Saudi Arabia's crude oil exports rose by 275,000 barrels per day in March from February, and it built stocks that month despite a fall in crude production, official data showed on Thursday.
Opec's biggest producer exported 7.232mn bpd in March, up from 6.957mn bpd in February, according to data from the Joint Organisations Data Initiative (JODI). It pumped 9.90mn bpd in March, down from 10.011mn bpd the month before.
Riyadh led Opec and other producers in December to curtail output and drain a supply glut. Opec is curbing its output by about 1.2mn bpd from January 1, the group's first reduction in eight years. Russia and 10 other non-Opec producers agreed to cut half as much.

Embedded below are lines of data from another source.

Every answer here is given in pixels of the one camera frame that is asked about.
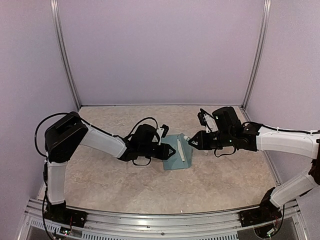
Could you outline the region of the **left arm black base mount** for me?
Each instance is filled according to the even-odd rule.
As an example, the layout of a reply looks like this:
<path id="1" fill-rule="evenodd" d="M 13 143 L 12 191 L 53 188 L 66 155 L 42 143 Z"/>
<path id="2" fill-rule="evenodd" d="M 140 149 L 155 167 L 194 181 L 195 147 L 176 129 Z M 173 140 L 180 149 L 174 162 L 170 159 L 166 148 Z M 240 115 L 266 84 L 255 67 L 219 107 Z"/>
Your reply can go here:
<path id="1" fill-rule="evenodd" d="M 83 228 L 87 220 L 88 213 L 82 210 L 68 208 L 66 201 L 59 204 L 47 203 L 44 211 L 44 218 L 56 223 L 68 225 L 70 227 Z"/>

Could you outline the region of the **small green white glue stick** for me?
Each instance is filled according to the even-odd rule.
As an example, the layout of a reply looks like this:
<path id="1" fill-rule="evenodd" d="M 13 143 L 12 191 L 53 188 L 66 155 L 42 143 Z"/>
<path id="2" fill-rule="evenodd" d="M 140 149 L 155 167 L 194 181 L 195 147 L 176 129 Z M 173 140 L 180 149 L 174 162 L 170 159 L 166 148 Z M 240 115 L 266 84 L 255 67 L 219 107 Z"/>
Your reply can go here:
<path id="1" fill-rule="evenodd" d="M 186 135 L 185 135 L 183 138 L 184 138 L 186 141 L 189 141 L 189 140 L 190 140 L 190 137 L 189 137 L 189 136 L 186 136 Z"/>

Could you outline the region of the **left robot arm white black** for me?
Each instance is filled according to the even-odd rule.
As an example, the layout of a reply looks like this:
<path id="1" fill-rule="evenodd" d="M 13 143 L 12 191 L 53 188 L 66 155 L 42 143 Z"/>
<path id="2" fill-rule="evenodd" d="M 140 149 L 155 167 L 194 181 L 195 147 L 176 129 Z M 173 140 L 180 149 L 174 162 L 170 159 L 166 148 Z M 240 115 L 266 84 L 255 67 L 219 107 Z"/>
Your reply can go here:
<path id="1" fill-rule="evenodd" d="M 61 118 L 44 132 L 45 152 L 40 155 L 45 158 L 47 212 L 61 223 L 70 218 L 65 200 L 66 168 L 79 146 L 107 153 L 123 162 L 134 162 L 139 157 L 166 161 L 176 153 L 170 144 L 162 142 L 169 131 L 165 124 L 152 126 L 140 120 L 123 137 L 89 123 L 75 111 L 52 114 L 41 123 L 57 116 Z"/>

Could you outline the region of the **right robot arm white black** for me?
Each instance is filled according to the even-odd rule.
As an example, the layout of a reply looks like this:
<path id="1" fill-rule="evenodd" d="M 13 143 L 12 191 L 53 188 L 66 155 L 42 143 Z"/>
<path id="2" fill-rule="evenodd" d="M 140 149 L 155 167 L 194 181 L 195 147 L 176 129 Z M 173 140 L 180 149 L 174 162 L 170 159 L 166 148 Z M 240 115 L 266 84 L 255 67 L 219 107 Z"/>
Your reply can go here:
<path id="1" fill-rule="evenodd" d="M 279 208 L 320 185 L 320 132 L 281 129 L 253 121 L 241 122 L 231 106 L 212 113 L 197 114 L 206 129 L 198 131 L 188 144 L 200 151 L 232 147 L 234 151 L 276 151 L 308 157 L 311 168 L 267 191 L 256 210 L 256 218 L 266 222 L 280 217 Z"/>

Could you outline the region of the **teal paper envelope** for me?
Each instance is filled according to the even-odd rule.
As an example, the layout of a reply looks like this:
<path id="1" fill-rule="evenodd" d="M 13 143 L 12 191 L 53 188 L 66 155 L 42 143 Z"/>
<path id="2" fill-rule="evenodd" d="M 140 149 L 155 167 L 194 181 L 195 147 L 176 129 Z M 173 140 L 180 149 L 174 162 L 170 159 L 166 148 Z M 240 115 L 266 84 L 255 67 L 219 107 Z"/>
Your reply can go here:
<path id="1" fill-rule="evenodd" d="M 165 171 L 188 169 L 192 166 L 193 148 L 188 144 L 188 141 L 184 139 L 184 136 L 186 135 L 183 133 L 172 134 L 167 135 L 165 138 L 162 139 L 162 143 L 170 144 L 175 149 L 175 155 L 170 157 L 168 160 L 163 161 L 163 169 Z M 178 152 L 177 139 L 179 139 L 182 144 L 185 157 L 184 162 L 182 162 L 182 159 Z"/>

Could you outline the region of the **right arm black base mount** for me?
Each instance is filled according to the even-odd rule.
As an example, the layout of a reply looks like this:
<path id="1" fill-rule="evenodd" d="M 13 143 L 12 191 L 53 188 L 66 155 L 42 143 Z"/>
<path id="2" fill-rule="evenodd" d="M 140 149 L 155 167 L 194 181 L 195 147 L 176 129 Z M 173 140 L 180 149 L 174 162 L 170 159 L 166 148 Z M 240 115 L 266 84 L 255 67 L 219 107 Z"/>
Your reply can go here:
<path id="1" fill-rule="evenodd" d="M 259 225 L 280 219 L 282 213 L 279 207 L 274 206 L 269 199 L 263 199 L 259 207 L 239 212 L 240 223 L 242 227 Z"/>

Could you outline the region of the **beige lined letter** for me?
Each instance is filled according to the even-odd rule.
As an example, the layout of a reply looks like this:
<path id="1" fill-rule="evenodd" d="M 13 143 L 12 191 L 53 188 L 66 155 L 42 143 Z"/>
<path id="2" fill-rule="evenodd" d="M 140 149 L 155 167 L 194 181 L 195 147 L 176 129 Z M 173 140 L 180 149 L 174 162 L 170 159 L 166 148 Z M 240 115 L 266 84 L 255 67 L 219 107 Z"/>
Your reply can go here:
<path id="1" fill-rule="evenodd" d="M 186 159 L 185 159 L 185 155 L 184 155 L 184 151 L 183 151 L 183 146 L 182 146 L 182 143 L 179 139 L 177 139 L 177 149 L 178 149 L 178 153 L 180 155 L 182 162 L 185 162 Z"/>

Despite the rise in Saudi crude exports in March, shipments are down around 300,000 bpd when compared with the same month last year, according to the JODI data.
Saudi crude inventories rose to 267.854mn barrels in March from 264.704mn barrels in February, the JODI data showed. Saudi oil stocks peaked in October 2015 at a record 329.430mn barrels.
The Organisation of Petroleum Exporting Countries and non-Opec are meeting in Vienna on May 25 to deicide on output policy. It is widely expected the oil producers will extend the pact beyond June in a bid to bring global oil inventories down to the industry's five-year average.
Saudi's local refineries processed 2.261mn bpd in March, down from 2.673mn bpd in February, according to JODI. Exports of refined oil products in March fell to 1.399mn bpd from 1.515mn bpd the month before, the data showed.
Saudi Arabia used 305,000 bpd of crude oil to generate power in March, up from 283,000 bpd in February, while Saudi demand for oil products remained almost unchanged at 2.126mn bpd in March from 2.131mn the month before.
Monthly export figures are provided by Riyadh and other members of Opec to JODI, which publishes them on its website.